To carry out GWAS, the genomes of individuals with a disease and those without a disease are compared. Development of highly automated systems has led to the high-throughput identification of single nucleotide polymorphisms (SNPS).
By comparing SNPS, those which are more common in individuals with the disease can be identified and used as disease markers. This information is then stored online and made available to scientists across the globe.
The first published GWAS was age-related macular degeneration (AMD). Out of 116,204 SNPS that were genotyped, one study observed a link between the complement factor “H” (CFH) gene and AMD. Therefore, individuals susceptible to AMD can be screened for the presence of the CFH gene.
Several other disease genes have been characterized after that with the intention of helping doctors and other health care professionals in identifying possible risk of a genetic disease and allowing for appropriate disease management.

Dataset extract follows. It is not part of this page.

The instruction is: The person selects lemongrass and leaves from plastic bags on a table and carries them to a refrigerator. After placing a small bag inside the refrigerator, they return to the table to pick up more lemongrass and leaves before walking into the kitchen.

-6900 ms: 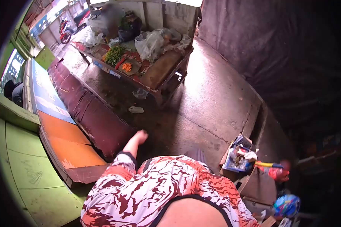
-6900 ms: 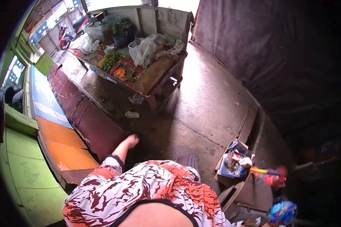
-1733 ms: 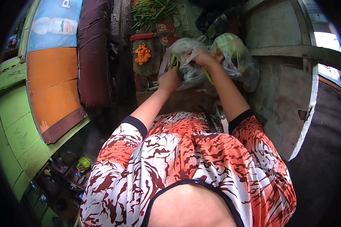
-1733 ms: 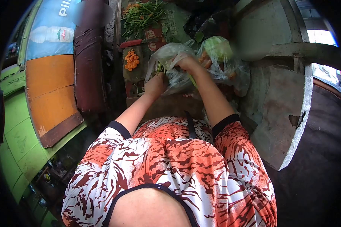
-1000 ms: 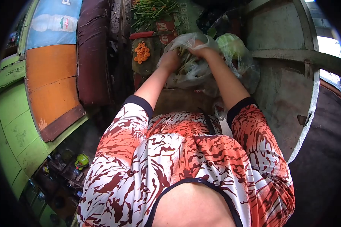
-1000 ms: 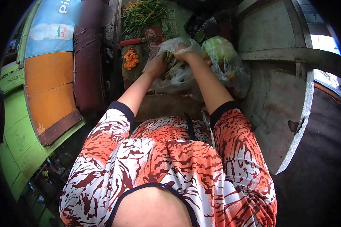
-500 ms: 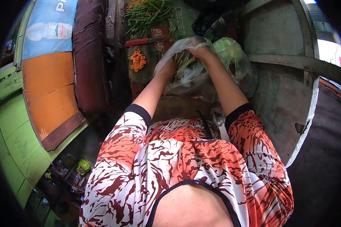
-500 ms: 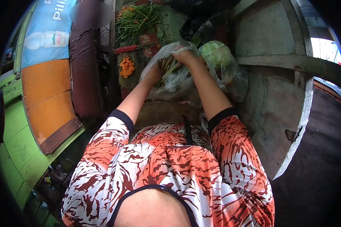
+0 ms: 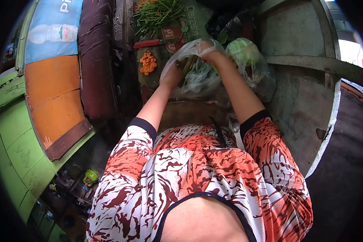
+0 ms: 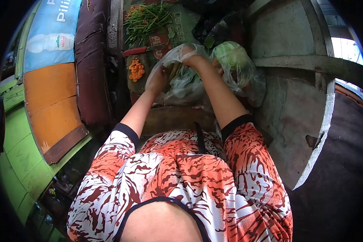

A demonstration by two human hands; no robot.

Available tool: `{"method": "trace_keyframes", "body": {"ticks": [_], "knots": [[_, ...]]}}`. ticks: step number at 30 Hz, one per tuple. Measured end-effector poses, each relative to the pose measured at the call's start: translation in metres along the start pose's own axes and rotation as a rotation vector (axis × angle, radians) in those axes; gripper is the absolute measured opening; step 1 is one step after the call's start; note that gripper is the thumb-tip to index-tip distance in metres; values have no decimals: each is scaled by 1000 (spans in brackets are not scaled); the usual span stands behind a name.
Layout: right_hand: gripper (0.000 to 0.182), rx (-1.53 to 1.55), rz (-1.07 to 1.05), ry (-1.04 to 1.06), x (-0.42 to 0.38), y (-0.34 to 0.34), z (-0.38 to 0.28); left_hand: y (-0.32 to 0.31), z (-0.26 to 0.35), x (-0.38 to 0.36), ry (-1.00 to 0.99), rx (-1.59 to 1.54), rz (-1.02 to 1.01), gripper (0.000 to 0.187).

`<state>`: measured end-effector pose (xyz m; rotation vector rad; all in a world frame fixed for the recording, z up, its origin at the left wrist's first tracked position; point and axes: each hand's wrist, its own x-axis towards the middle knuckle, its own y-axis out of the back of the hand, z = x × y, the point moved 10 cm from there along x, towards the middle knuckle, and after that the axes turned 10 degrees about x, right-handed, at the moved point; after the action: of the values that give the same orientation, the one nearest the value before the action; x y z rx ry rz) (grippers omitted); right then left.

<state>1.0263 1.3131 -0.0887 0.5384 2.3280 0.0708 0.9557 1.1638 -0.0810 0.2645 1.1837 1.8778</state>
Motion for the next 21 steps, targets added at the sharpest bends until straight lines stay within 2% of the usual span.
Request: {"method": "trace_keyframes", "body": {"ticks": [4, 6, 9, 12, 13, 14, 15, 18, 20, 21], "knots": [[29, -30, -55, -51, -12, -9, -17, -1, 8, 6, -82, 96, 97, 26], [28, -67, -47, 17, -15, -8, -29, -3, 15, 14, -123, 155, 161, 26], [29, 27, -39, 27, -9, -8, -23, -12, 17, 25, -98, 299, 110, 26], [28, 8, -48, 24, -15, -4, -25, -11, 10, 32, -10, 234, -6, 29], [28, 9, -47, 24, -16, -3, -26, -12, 0, 31, 71, 174, -112, 30], [27, 66, -34, 2, -18, -1, -24, -14, -10, 27, 152, 115, -220, 31], [27, 123, -23, -22, -19, -1, -18, -11, -13, 25, 152, 118, -227, 31], [25, 179, -54, -25, -14, -9, -14, -6, -15, 19, 118, 136, -204, 31], [24, 212, -52, -17, -6, -14, -11, 8, -13, 22, 58, -30, 3, 29], [24, 245, -47, -9, -3, -16, -10, 12, -8, 20, 59, -29, 3, 29]]}}
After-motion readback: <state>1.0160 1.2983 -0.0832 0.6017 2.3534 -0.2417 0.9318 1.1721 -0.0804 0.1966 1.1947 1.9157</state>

Bioinformatics and evolutionary studies
By studying the changes in DNA within organisms and comparing them to other species, the genetic changes associated with evolution can be classified. Evolution is the process that involves small, cumulative changes in DNA that eventually leads to the formation of novel species.
Bioinformatics has aided research in the evolutionary process by allowing comparison of DNA sequences, sharing of data, prediction of future evolution and classification of complex evolutionary processes.
When put together, the data can be used to create a phylogenetic tree that can trace several species to their original ancestry.
These are only a few of the myriad applications of bioinformatics within genetics. Overall, bioinformatics has thrown open enormous opportunities in the field of genomics and targeted gene therapy.